EXERCISE AIM:
A faithful copy of the data, pictures omitted, is the required answer.
Start of SOURCE DATA
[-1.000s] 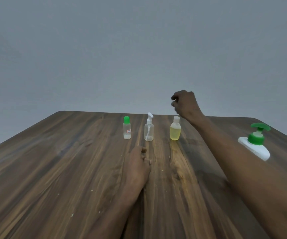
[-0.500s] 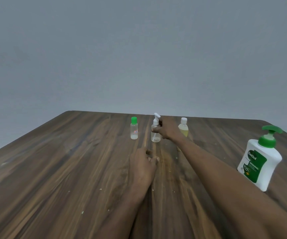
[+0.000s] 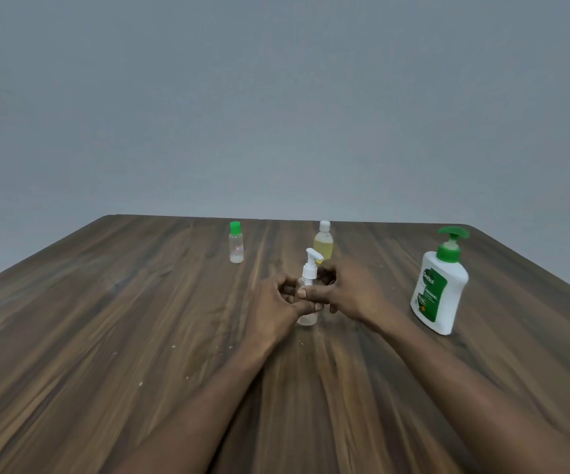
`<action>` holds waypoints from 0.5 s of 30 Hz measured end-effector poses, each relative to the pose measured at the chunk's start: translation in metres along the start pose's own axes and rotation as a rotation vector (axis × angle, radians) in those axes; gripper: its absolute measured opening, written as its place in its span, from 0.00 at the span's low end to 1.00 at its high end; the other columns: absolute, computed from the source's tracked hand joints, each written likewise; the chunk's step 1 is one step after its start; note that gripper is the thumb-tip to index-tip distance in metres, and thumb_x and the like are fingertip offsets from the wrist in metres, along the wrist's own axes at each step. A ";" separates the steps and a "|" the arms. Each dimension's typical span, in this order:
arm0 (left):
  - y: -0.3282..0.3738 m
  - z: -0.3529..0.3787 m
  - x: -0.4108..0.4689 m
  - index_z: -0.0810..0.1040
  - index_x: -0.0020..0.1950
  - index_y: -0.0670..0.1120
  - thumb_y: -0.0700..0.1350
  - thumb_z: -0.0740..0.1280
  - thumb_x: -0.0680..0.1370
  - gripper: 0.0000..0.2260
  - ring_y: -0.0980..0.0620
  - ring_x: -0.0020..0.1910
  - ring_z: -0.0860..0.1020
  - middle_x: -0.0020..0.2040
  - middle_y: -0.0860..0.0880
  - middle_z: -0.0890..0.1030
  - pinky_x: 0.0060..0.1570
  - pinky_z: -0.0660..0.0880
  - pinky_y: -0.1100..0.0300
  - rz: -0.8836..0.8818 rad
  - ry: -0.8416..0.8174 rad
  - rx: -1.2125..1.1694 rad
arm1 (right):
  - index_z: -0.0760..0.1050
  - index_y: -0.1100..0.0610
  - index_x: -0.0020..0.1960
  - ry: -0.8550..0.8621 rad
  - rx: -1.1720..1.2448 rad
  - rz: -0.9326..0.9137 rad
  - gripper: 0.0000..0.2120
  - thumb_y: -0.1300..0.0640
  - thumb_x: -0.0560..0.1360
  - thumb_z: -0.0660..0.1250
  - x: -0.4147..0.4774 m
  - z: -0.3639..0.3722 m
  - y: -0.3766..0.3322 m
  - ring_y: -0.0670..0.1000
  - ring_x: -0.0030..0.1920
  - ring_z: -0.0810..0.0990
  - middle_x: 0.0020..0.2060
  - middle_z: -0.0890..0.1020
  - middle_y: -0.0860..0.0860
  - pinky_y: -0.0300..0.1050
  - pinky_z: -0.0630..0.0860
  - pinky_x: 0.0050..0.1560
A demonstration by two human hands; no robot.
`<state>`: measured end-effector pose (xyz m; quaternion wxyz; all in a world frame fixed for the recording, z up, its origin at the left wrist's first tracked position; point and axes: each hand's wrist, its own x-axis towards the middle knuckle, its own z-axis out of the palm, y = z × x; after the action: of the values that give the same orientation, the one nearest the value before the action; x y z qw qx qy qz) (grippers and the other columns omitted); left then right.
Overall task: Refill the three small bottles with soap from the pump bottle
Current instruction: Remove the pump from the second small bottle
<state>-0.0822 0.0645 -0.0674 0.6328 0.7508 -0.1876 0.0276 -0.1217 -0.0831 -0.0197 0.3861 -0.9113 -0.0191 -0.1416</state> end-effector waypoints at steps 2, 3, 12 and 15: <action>-0.002 0.002 -0.002 0.82 0.44 0.50 0.38 0.84 0.63 0.17 0.52 0.39 0.84 0.40 0.49 0.86 0.45 0.82 0.49 -0.008 0.001 0.003 | 0.82 0.53 0.46 0.054 0.042 0.023 0.12 0.49 0.68 0.79 -0.007 0.002 0.005 0.44 0.30 0.77 0.36 0.83 0.52 0.46 0.77 0.35; -0.003 0.003 -0.002 0.81 0.43 0.51 0.39 0.84 0.62 0.17 0.54 0.37 0.82 0.38 0.50 0.85 0.43 0.81 0.51 -0.012 0.007 0.012 | 0.82 0.54 0.48 0.096 0.093 0.045 0.15 0.49 0.67 0.80 -0.009 0.003 0.007 0.43 0.32 0.77 0.37 0.83 0.51 0.45 0.77 0.36; -0.009 0.004 -0.002 0.83 0.49 0.42 0.43 0.84 0.63 0.18 0.53 0.37 0.79 0.43 0.42 0.86 0.43 0.79 0.48 -0.011 -0.050 0.066 | 0.79 0.62 0.44 0.225 0.162 0.011 0.15 0.51 0.70 0.77 -0.004 0.011 0.013 0.45 0.32 0.70 0.30 0.74 0.47 0.39 0.67 0.36; -0.012 -0.002 0.002 0.84 0.49 0.42 0.40 0.84 0.63 0.17 0.52 0.38 0.81 0.39 0.45 0.85 0.46 0.81 0.45 -0.037 -0.104 0.009 | 0.81 0.60 0.50 0.145 0.097 -0.068 0.11 0.52 0.75 0.73 -0.006 0.004 0.013 0.50 0.35 0.73 0.36 0.80 0.57 0.43 0.70 0.39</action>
<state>-0.0760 0.0672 -0.0779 0.6191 0.7573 -0.2064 -0.0224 -0.1249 -0.0883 -0.0331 0.4252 -0.8776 -0.0289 -0.2193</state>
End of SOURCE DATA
TASK RESULT:
[-1.000s] 
[-0.500s] 
[+0.000s] 
`<action>` holds waypoints from 0.5 s of 30 Hz measured end-effector poses, each relative to the pose measured at the chunk's start: translation in metres along the start pose's own axes and rotation as a rotation vector (axis × angle, radians) in those axes; gripper: its absolute measured opening, written as its place in its span, from 0.00 at the span's low end to 1.00 at its high end; the other columns: absolute, computed from the source's tracked hand joints, each written likewise; the chunk's step 1 is one step after its start; note that gripper is the thumb-tip to index-tip distance in metres, and thumb_x and the like are fingertip offsets from the wrist in metres, along the wrist's own axes at each step. A ";" separates the steps and a "|" the arms. Each dimension's typical span, in this order:
arm0 (left):
  - y: -0.3282..0.3738 m
  - z: -0.3529..0.3787 m
  - x: -0.4108..0.4689 m
  - index_z: -0.0810..0.1040
  - index_x: -0.0020..0.1950
  - index_y: -0.0670..0.1120
  - thumb_y: -0.0700..0.1350
  - thumb_z: -0.0740..0.1280
  - thumb_x: -0.0680..0.1370
  - gripper: 0.0000..0.2260
  - ring_y: -0.0980..0.0620
  - ring_x: -0.0020..0.1910
  - ring_z: -0.0860..0.1020
  - middle_x: -0.0020..0.2040
  - middle_y: -0.0860..0.0880
  - middle_z: -0.0890..0.1030
  - pinky_x: 0.0060..0.1570
  - pinky_z: -0.0660..0.0880
  - pinky_y: -0.1100..0.0300
  - rz: -0.8836..0.8818 rad
  - ry: -0.8416..0.8174 rad
  - rx: -1.2125..1.1694 rad
arm1 (right):
  - index_z: -0.0760..0.1050
  - index_y: -0.1100..0.0610
  - index_x: -0.0020..0.1960
  - ry: -0.8550..0.8621 rad
  - rx: -1.1720..1.2448 rad
  - rz: -0.9326..0.9137 rad
  - gripper: 0.0000..0.2120
  - thumb_y: -0.1300..0.0640
  - thumb_x: -0.0560..0.1360
  - thumb_z: -0.0660..0.1250
  - x: -0.4147..0.4774 m
  - z: -0.3639..0.3722 m
  - y: -0.3766..0.3322 m
  - ring_y: -0.0670..0.1000
  - ring_x: -0.0030..0.1920
  - ring_z: -0.0810..0.0990
  - middle_x: 0.0020..0.2060
  - middle_z: -0.0890..0.1020
  - middle_y: -0.0860..0.0860
  - pinky_y: -0.0300..0.1050
  - pinky_z: -0.0630..0.0860
  - pinky_x: 0.0050..0.1560
A demonstration by two human hands; no robot.
`<state>`: measured end-effector pose (xyz m; quaternion wxyz; all in a world frame fixed for the recording, z up, its origin at the left wrist's first tracked position; point and axes: each hand's wrist, its own x-axis towards the middle knuckle, its own z-axis out of the palm, y = z × x; after the action: of the values that give the same orientation, the one nearest the value before the action; x y z qw qx qy qz) (grippers and the other columns omitted); left then right.
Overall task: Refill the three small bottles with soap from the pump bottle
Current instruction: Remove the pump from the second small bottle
<state>-0.0822 0.0645 -0.0674 0.6328 0.7508 -0.1876 0.0276 -0.1217 -0.0831 -0.0197 0.3861 -0.9113 -0.0191 -0.1416</state> end-effector waypoints at steps 2, 3, 12 and 15: <action>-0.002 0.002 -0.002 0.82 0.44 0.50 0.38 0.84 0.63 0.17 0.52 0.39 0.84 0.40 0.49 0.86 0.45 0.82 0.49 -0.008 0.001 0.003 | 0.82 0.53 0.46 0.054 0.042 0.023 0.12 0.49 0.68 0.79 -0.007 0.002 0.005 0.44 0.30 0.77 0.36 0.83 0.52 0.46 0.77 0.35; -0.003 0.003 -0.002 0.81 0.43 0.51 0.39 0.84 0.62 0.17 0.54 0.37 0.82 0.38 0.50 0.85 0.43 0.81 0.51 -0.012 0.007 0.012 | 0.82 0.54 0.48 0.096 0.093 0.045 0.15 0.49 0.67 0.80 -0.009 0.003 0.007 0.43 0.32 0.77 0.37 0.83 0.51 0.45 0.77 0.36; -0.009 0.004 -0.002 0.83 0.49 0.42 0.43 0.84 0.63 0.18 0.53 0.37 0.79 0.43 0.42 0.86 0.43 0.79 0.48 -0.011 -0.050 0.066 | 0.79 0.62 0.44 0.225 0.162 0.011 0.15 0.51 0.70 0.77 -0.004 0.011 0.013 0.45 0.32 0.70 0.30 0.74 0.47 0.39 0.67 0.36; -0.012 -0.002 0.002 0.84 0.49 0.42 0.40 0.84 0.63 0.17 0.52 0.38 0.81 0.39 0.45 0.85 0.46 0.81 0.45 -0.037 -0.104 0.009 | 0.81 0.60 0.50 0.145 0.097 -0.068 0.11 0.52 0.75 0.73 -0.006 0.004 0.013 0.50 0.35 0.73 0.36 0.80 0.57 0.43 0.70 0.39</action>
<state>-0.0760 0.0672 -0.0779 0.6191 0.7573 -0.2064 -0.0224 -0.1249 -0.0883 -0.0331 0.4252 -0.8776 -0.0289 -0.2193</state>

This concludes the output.